**PROBLEM STATEMENT:** In the listing below, find every line with the string "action" and pull it out.

**MATERIAL PROVIDED:**
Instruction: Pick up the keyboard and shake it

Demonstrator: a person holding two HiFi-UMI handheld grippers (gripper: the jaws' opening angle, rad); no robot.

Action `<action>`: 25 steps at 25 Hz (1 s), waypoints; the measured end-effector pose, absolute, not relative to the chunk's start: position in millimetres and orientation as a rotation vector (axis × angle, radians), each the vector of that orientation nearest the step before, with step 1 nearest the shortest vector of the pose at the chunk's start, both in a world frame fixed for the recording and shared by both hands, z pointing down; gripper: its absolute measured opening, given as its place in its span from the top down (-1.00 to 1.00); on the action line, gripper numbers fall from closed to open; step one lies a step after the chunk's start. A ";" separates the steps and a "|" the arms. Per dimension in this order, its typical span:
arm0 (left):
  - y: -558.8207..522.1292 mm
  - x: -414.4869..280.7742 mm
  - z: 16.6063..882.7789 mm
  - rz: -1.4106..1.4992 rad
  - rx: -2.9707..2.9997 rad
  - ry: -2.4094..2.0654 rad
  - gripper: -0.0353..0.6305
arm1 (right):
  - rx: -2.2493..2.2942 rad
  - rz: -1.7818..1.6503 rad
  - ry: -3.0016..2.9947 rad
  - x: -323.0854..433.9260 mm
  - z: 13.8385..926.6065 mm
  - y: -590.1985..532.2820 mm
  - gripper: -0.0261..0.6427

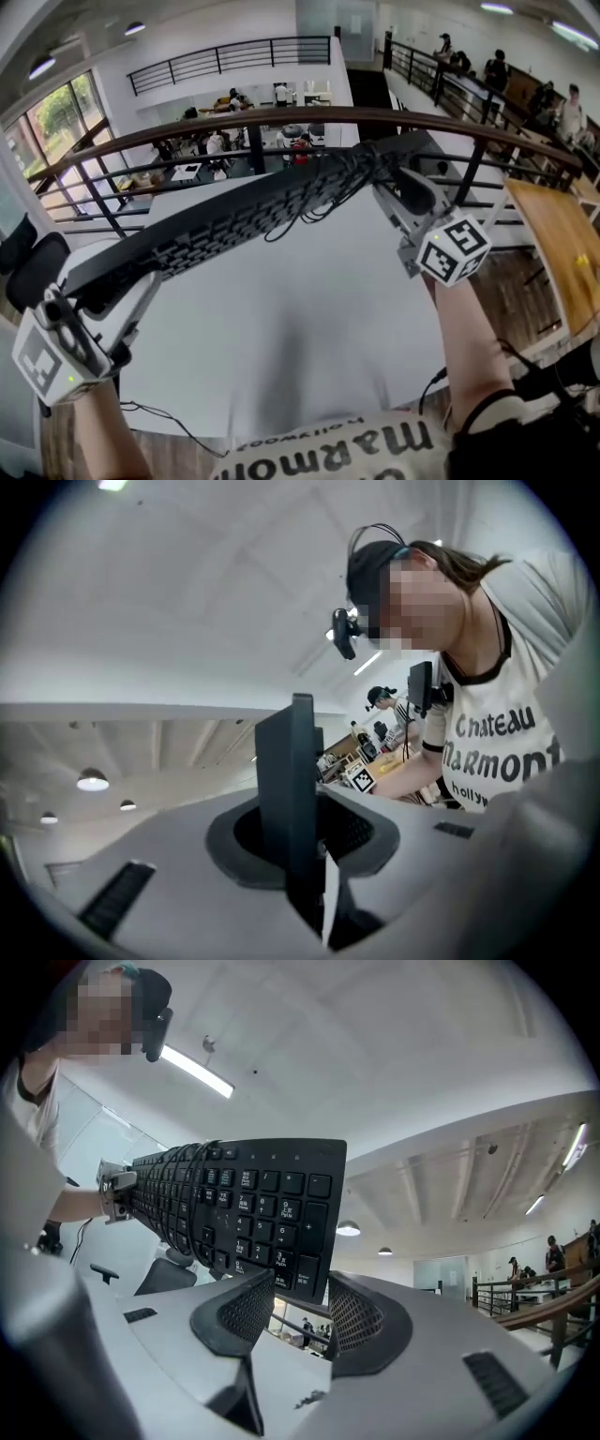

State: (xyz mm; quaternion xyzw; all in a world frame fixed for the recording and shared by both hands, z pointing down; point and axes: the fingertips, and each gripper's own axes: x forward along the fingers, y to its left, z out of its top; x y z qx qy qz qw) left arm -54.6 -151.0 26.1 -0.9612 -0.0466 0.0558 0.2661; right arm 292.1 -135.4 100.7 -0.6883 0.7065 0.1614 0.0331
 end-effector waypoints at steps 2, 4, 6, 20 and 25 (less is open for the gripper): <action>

**OUTPUT BELOW:**
Action `<action>`: 25 steps at 25 Hz (1 s), waypoints; the measured end-effector pose, absolute, not relative to the chunk's start: position in millimetres and orientation as a rotation vector (axis × angle, radians), each the vector of that orientation nearest the step before, with step 1 nearest the shortest vector of the pose at the chunk's start, both in a world frame fixed for the recording and shared by both hands, z pointing down; gripper: its absolute measured opening, given as its place in its span from the top down (-1.00 to 1.00); on the action line, gripper numbers fall from closed to open; step one lies a step after the chunk's start. A ";" separates the steps and a "|" the arms. Per dimension in this order, its typical span:
 end-effector waypoints at steps 2, 4, 6, 20 and 25 (less is open for the gripper): <action>

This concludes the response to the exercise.